Return exactly the lines of the records below, starting at the line that contains "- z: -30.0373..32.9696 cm" and ending at the line that contains "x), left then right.", with both of those lines kept.

(Exercise inputs Opens)

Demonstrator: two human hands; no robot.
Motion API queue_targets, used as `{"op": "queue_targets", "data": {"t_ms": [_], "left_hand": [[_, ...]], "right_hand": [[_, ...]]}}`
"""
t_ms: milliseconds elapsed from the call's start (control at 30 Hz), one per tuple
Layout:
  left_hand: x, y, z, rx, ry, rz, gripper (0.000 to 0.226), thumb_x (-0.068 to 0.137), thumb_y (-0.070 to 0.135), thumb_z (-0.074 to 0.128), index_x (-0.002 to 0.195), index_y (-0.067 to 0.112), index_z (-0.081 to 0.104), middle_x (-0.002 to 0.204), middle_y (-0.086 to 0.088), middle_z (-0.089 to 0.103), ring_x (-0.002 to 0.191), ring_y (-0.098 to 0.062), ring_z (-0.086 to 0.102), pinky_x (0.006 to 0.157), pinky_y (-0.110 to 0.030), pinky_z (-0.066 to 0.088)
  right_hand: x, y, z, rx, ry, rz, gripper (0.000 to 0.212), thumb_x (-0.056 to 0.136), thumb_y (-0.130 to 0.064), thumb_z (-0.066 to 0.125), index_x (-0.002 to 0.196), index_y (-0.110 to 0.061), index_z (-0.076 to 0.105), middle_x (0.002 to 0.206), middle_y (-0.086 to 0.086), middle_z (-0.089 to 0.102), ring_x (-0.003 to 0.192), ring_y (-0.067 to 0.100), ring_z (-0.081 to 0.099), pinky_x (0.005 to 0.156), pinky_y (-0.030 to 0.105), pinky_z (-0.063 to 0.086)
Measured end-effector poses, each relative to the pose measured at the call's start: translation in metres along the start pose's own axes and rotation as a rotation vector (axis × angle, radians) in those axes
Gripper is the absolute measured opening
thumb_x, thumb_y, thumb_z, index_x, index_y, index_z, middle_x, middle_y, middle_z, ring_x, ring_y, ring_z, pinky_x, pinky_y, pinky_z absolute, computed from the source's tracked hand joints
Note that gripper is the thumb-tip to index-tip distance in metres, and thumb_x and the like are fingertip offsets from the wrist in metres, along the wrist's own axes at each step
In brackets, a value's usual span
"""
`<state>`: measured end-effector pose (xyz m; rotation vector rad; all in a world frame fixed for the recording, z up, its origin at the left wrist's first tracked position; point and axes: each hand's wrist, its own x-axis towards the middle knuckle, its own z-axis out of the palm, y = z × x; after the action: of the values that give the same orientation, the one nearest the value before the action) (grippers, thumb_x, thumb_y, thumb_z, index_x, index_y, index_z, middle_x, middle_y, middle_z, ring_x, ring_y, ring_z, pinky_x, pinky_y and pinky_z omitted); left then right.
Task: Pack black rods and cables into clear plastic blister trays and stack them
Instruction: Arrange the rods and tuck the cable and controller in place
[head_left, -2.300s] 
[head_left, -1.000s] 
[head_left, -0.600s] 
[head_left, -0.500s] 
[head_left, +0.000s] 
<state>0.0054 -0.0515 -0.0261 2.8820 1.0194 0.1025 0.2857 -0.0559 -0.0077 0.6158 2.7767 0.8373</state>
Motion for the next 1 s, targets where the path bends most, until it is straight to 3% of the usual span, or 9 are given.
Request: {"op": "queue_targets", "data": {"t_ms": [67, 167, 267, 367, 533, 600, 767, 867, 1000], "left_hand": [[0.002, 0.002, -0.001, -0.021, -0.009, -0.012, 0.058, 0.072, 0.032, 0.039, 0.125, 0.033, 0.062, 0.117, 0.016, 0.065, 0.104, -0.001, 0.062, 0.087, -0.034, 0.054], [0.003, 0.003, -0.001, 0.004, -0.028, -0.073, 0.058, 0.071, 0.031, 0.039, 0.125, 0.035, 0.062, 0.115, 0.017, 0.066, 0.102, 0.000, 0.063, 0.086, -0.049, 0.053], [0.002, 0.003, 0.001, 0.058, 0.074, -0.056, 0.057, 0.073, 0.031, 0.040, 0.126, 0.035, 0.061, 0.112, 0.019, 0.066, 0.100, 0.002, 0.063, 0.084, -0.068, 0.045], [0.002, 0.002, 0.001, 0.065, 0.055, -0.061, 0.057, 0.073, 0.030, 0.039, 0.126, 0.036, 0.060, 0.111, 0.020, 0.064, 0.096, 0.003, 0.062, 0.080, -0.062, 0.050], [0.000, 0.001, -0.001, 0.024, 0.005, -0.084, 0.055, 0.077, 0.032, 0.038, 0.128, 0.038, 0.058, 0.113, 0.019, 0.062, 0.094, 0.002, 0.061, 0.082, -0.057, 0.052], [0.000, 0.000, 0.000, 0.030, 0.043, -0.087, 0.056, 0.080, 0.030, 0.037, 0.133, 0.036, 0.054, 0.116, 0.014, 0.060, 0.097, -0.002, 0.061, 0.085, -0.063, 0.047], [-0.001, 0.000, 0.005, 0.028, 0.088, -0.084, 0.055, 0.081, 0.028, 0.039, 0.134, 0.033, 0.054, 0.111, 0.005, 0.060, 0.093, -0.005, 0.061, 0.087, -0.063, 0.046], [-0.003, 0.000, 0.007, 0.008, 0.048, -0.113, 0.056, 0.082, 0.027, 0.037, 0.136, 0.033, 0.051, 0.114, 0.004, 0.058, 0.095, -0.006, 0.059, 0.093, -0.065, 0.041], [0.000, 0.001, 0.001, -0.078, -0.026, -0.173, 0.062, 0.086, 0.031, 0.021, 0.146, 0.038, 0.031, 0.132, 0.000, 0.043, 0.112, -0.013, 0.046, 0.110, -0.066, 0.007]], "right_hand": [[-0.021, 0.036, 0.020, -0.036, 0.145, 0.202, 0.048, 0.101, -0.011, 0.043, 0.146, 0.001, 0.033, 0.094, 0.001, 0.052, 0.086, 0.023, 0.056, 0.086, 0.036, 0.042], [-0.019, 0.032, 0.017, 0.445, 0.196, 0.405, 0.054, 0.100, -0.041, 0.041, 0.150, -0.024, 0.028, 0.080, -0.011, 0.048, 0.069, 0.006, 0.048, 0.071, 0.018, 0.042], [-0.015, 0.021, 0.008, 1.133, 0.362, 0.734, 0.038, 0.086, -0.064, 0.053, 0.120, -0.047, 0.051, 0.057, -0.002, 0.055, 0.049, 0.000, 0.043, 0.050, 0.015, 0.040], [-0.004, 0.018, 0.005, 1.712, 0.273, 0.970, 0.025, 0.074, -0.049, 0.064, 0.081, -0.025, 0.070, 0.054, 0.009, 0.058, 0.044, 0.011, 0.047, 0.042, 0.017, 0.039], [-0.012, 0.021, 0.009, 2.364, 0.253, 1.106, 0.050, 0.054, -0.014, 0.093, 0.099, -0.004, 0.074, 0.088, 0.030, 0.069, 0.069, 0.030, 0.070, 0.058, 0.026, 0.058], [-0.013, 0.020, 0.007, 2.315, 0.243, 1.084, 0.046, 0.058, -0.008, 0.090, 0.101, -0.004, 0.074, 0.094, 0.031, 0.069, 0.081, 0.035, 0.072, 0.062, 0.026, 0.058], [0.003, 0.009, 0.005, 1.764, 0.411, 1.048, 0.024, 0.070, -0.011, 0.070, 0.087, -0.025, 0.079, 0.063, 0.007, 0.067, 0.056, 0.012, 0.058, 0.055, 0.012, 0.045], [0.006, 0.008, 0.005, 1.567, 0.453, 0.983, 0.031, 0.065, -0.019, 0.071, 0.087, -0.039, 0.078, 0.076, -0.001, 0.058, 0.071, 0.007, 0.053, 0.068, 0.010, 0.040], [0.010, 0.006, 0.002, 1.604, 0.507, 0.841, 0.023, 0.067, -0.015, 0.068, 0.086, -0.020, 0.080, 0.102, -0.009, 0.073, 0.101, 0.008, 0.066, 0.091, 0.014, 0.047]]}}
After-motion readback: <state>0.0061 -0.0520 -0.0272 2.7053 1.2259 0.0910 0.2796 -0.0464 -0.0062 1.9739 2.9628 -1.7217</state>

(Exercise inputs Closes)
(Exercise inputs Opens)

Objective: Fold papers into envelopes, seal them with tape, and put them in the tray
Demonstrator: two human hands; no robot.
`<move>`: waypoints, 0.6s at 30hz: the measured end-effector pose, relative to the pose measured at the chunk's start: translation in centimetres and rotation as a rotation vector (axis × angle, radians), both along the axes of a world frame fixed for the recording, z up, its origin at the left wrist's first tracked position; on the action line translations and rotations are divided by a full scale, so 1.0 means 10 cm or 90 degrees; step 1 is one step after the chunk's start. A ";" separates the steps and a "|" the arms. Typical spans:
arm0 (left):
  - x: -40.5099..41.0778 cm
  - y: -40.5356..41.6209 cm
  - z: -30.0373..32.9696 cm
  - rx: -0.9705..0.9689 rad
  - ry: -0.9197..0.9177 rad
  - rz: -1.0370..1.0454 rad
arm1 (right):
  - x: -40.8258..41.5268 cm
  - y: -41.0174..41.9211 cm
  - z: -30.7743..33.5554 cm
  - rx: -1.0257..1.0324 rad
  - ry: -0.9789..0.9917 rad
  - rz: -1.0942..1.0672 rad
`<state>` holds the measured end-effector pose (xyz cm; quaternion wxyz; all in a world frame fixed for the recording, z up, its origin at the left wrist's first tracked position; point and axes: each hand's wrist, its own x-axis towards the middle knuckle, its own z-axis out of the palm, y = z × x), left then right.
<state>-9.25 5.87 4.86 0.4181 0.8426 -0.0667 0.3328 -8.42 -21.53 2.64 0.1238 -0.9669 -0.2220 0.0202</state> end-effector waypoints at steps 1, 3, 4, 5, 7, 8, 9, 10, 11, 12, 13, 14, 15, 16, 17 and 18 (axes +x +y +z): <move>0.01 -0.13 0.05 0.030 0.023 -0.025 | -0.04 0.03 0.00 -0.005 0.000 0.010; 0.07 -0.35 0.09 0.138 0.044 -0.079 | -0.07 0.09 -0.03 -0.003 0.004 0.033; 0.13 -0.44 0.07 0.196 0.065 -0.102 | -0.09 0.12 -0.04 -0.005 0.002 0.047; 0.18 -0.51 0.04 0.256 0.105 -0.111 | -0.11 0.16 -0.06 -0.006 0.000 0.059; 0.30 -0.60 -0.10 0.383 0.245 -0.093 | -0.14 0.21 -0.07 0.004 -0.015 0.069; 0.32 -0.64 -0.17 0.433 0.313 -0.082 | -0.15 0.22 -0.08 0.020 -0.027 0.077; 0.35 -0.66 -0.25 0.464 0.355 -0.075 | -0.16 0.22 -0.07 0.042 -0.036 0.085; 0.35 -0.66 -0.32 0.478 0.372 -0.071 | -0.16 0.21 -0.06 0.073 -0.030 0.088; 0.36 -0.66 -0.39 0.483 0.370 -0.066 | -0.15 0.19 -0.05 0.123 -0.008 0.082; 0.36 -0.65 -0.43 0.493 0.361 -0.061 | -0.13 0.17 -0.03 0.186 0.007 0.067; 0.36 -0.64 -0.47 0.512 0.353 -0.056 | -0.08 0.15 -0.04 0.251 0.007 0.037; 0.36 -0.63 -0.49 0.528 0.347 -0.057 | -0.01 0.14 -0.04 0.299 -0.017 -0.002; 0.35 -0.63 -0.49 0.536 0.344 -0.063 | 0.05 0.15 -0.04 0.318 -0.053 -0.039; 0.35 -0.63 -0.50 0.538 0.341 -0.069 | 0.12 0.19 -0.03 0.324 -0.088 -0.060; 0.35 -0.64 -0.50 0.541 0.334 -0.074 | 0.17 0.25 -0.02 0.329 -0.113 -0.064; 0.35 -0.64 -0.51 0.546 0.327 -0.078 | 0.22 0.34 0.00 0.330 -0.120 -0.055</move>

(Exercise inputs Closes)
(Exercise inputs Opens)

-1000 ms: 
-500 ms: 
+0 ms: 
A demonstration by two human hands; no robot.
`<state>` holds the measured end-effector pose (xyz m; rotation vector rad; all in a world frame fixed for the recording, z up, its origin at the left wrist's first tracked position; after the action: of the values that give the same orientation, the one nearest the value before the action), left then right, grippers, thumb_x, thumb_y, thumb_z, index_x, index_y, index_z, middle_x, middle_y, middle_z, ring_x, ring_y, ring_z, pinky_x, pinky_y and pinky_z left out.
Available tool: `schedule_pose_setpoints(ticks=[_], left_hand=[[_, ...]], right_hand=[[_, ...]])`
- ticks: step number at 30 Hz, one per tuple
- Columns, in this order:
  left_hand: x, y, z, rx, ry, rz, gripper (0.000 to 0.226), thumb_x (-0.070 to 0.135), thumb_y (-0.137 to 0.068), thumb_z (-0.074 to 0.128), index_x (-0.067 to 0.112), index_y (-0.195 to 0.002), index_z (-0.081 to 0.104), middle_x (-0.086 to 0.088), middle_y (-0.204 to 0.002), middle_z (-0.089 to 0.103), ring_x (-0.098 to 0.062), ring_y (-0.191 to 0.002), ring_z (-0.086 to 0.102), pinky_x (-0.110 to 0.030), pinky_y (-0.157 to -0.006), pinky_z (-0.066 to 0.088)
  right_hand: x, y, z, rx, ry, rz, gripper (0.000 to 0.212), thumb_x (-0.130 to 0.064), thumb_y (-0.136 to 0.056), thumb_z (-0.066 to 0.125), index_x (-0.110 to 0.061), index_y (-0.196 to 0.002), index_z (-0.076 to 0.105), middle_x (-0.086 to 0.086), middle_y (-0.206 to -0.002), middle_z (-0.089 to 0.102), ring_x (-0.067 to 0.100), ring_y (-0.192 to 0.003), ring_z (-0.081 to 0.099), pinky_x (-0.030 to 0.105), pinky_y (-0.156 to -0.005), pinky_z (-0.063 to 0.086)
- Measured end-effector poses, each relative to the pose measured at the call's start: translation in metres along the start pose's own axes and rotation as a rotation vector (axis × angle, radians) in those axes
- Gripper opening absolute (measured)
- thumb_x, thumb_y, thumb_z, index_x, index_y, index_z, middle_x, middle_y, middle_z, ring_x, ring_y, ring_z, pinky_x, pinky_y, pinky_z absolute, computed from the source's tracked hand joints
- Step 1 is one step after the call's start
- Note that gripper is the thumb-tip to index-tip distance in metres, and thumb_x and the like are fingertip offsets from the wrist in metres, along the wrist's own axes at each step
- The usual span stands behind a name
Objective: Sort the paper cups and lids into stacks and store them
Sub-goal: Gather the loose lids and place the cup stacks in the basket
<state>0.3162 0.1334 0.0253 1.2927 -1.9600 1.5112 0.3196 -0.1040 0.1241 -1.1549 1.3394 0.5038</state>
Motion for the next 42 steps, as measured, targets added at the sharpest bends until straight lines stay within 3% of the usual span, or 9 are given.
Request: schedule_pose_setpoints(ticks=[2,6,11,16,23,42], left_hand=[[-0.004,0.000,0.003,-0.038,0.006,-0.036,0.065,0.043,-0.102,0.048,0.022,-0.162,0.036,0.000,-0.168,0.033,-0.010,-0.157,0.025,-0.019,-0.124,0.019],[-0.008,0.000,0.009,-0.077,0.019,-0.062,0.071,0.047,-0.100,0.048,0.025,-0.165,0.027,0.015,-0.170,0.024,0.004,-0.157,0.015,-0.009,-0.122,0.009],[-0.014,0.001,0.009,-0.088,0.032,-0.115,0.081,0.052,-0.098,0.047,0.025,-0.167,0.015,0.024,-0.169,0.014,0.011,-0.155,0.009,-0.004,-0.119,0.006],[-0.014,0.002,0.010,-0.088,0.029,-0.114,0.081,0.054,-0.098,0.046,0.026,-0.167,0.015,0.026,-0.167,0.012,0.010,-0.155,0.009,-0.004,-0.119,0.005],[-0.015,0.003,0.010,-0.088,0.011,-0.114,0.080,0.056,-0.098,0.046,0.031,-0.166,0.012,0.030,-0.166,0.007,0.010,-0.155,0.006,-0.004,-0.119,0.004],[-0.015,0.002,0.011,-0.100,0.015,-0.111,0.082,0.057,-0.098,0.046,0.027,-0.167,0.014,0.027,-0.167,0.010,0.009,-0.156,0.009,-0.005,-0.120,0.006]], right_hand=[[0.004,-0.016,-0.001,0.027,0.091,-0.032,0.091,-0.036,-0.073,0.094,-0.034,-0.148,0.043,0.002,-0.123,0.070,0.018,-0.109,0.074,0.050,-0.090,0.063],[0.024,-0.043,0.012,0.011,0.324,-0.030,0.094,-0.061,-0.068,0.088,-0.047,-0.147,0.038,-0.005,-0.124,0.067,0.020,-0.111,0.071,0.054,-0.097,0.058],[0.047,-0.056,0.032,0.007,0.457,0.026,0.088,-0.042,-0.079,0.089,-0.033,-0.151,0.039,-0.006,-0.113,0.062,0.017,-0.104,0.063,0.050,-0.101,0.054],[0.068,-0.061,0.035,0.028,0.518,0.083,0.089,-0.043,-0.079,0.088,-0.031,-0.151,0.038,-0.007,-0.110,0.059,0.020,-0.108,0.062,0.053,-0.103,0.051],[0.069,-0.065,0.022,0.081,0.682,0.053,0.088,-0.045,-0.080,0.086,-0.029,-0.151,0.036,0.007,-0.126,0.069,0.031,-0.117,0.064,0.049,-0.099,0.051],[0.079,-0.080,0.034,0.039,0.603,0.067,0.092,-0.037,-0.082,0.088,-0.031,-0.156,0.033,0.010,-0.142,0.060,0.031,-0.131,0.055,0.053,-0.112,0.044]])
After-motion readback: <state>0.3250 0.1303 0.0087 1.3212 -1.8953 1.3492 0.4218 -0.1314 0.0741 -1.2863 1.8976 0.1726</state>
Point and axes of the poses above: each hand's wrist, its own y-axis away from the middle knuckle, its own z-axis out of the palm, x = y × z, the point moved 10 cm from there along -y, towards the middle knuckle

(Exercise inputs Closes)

**Result**
  - z: -30.0373..32.9696 cm
  - rx: -0.9705..0.9689 rad
  - ry: -0.9197..0.9177 rad
  - rz: -1.0370..1.0454 rad
arm1 (right):
  - x: -40.8258..41.5268 cm
  - y: -41.0174..41.9211 cm
  - z: -30.7743..33.5554 cm
  - rx: -1.0257..1.0324 rad
  - ry: -0.9789..0.9917 rad
  - rz: -1.0942..1.0672 rad
`<state>` holds the measured end-effector pose (xyz cm; quaternion wxyz; all in a world frame fixed for the recording, z up, its origin at the left wrist's first tracked position; point and axes: each hand's wrist, its own x-axis towards the middle knuckle, its own z-axis out of the palm, y = z × x), left then right.

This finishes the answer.